There will be germs of putrefaction later in the ooze of serum from the tissue . The disease may

be a complication of pneumonia, or pneumonia may be a complication of pleurisy. In a few cases , the diseases may also occur in rheumatic fever , uraemia and other conditions.


At the first sign of pleurisy, the patient should observe a complete fast, abstaining from all liquid and solid foods. Nothing should be taken except plain water, hot or cold, as desired. Water may have bad taste, but at least three or four glasses should be taken daily for the first few days. The quantity of water should be gradually increased to five or six or more glasses each day. It would be helpful if during this period of fasting , a full hot enema is also taken once daily.

A hot chest pack should be applied two or three times a day allowing it to remain for an hour or so each time. If the fever becomes high, the packs may be changed to cold ones. If, however, the reaction is not prompt and complete, it would be advisable to use the hot packs.

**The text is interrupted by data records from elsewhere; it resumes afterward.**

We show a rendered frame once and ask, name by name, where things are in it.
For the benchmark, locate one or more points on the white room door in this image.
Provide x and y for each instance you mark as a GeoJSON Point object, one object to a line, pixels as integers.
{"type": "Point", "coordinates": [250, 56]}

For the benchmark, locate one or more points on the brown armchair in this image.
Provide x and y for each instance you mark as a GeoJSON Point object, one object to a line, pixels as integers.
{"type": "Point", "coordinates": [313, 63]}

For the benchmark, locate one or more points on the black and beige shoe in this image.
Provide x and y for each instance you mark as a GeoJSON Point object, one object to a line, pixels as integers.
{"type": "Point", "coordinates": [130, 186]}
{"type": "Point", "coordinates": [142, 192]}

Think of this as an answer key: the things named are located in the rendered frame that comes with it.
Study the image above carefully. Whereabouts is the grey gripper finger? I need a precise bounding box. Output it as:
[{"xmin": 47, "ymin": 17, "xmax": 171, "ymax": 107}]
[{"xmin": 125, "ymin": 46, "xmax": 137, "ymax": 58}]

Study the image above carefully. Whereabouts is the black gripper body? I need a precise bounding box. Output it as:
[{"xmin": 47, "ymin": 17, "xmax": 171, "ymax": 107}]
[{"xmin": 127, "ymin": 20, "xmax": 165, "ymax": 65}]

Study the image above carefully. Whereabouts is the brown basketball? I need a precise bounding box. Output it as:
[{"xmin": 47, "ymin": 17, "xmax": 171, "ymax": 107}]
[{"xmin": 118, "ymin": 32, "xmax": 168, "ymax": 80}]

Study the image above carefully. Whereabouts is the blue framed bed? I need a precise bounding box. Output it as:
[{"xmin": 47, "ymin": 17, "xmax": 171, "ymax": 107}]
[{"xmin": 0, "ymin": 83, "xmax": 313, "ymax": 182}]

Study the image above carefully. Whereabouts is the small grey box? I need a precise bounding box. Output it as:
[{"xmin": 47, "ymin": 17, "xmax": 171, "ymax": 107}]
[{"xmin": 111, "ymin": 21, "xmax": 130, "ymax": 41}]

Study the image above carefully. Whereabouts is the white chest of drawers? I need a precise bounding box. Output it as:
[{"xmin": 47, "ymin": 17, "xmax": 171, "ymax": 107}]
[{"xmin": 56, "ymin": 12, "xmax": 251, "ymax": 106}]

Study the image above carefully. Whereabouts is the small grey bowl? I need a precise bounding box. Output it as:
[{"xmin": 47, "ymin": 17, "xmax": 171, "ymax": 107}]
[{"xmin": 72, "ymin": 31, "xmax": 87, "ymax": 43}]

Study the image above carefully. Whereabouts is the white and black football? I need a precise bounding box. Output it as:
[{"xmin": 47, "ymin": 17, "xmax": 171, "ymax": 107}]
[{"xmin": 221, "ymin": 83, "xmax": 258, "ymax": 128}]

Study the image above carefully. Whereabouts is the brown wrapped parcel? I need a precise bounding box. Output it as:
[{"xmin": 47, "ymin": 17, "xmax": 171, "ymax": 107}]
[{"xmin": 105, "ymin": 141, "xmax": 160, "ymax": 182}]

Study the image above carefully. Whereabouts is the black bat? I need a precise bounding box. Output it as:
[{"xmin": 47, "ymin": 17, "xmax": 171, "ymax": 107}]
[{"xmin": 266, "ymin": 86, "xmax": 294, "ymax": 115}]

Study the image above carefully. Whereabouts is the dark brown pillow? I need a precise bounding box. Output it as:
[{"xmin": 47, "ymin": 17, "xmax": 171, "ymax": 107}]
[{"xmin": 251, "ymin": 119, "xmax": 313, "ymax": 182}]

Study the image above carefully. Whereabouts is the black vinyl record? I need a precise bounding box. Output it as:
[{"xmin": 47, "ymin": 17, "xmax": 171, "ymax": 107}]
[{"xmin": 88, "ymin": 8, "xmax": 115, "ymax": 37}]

Heat is always helpful for relieving the sharp pain associated with pleurisy. This should be applied for half an hour twice daily. The patient should practice deep breathing during this period. Adequate rest and abundance of fresh air are essential.

In cases of dry pleurisy, further relief from pain can be obtained by strapping the chest. Heat is not used when the tapping is employed. A neutral immersion bath at 100 F for one hour daily has also been found beneficial in the treatment of pleurisy.

After the acute symptoms have subsided, the patient may adopt a milk diet. IN this regimen, he

should take 250 ml.of milk every two hours on the first day, every 1 1/2 hour on the second day, every hour on the third day and every three-quarters of an hour on the fourth day and onwards.

The quantity of milk should not exceed four litres daily. The patient may also take one orange daily along with the milk diet.

As soon as the patient has gained slightly in strength, he should undertake moderate exercise as a routine, avoiding fatigue. Air bath, sun bath and dry friction bath are of particular importance. If there is any particular disease, present along with the pleurisy whether as a causative or as a complicating condition, the same should also be given appropriate attention.

Chronic pleurisy should be treated in the same manner as to the diet and the application of heat.

All efforts should be made to increase the vitality, reduce toaxemia, and restore normal freedom of chest movements. Several short fasts, at regular intervals, followed by milk diet may be necessary depending on the progress for complete recovery.